YOUR GOAL: Pick out and copy every line below that has the word "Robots".

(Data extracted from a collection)
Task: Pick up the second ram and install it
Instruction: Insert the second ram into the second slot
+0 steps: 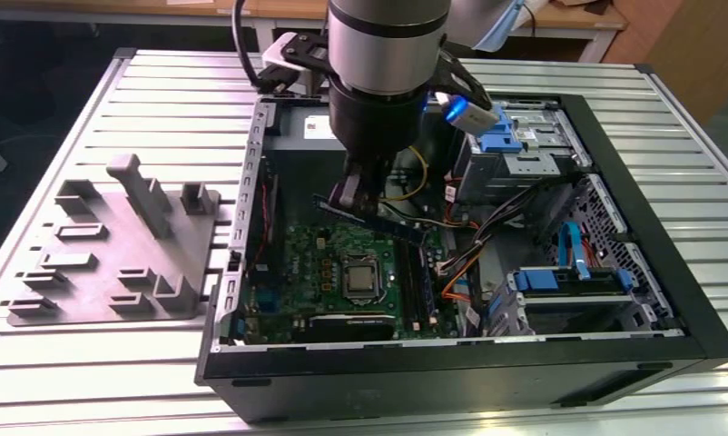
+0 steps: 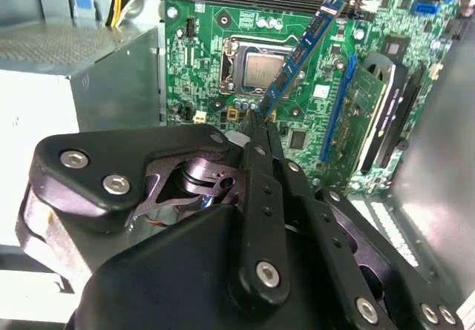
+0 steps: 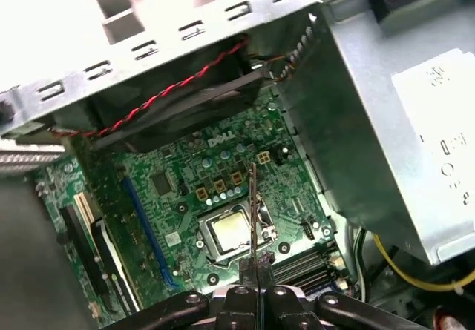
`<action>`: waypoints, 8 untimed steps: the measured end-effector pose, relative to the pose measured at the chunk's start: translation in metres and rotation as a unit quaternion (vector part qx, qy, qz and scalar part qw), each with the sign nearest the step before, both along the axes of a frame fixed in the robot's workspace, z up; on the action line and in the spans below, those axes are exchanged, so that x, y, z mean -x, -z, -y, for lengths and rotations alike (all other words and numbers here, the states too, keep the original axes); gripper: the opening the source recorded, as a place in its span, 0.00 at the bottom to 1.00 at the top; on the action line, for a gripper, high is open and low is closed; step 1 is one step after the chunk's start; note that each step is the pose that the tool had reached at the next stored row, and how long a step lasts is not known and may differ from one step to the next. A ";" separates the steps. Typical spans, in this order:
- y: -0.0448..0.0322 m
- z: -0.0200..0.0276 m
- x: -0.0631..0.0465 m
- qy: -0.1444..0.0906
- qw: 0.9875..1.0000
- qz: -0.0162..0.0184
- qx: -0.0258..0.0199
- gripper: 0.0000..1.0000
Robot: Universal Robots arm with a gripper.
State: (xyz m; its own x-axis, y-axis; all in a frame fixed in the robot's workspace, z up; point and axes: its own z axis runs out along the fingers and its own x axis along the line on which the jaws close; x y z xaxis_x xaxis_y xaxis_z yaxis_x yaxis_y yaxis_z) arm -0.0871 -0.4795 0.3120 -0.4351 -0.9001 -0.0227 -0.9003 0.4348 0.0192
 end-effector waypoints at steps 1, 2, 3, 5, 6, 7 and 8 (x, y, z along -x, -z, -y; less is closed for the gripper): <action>0.0000 0.0000 0.000 0.006 1.000 0.000 0.000 0.08; 0.0000 0.0000 0.000 0.013 1.000 0.000 0.000 0.08; 0.0000 0.0000 0.000 0.020 1.000 0.000 0.000 0.08; 0.0000 0.0000 0.000 0.034 0.999 0.000 0.000 0.08; 0.0000 0.0000 0.000 0.041 0.999 0.000 0.000 0.08; 0.0000 0.0000 0.000 0.048 0.999 0.000 0.000 0.08; 0.0000 0.0000 0.000 0.055 0.998 0.000 0.000 0.08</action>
State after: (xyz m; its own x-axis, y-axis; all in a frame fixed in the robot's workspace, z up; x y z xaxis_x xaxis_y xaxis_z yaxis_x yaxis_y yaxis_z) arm -0.0871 -0.4795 0.3120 -0.5310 -0.8471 -0.0226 -0.8474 0.5306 0.0192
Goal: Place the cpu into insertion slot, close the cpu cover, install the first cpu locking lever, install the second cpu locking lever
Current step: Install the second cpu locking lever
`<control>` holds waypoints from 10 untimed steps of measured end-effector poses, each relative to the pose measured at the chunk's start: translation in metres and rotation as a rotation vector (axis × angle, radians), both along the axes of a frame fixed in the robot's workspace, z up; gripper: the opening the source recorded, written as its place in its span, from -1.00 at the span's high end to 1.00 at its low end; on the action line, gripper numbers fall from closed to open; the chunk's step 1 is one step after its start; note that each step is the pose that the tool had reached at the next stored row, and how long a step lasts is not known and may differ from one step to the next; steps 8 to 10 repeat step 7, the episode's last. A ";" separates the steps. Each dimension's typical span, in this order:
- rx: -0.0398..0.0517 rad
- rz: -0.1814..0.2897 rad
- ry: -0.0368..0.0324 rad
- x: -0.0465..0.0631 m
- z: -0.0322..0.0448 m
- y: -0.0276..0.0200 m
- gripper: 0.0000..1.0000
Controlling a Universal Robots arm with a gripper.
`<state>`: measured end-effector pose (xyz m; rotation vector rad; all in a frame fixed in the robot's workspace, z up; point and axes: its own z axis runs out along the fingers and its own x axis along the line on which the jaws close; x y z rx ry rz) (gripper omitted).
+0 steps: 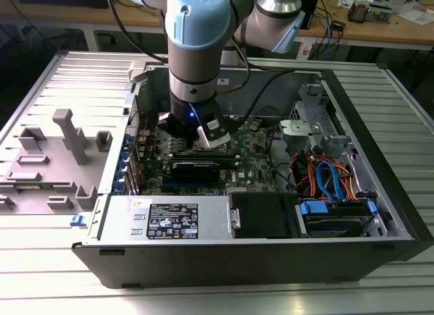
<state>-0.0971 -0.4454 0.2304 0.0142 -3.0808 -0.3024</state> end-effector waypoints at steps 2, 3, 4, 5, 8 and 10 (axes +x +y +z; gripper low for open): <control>-0.0014 0.000 -0.0001 0.000 0.0008 0.0002 0.79; -0.0016 0.000 -0.0001 0.000 0.0008 0.0002 0.79; -0.0024 0.000 0.0000 0.000 0.0009 0.0003 0.79; -0.0032 0.000 0.0000 0.000 0.0008 0.0003 0.79; -0.0034 0.000 0.0000 0.000 0.0009 0.0004 0.79; -0.0034 0.000 0.0000 0.000 0.0009 0.0004 0.79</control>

ANSWER SECTION:
Robot: Universal Robots arm with a gripper.
Controlling a Universal Robots arm with a gripper.

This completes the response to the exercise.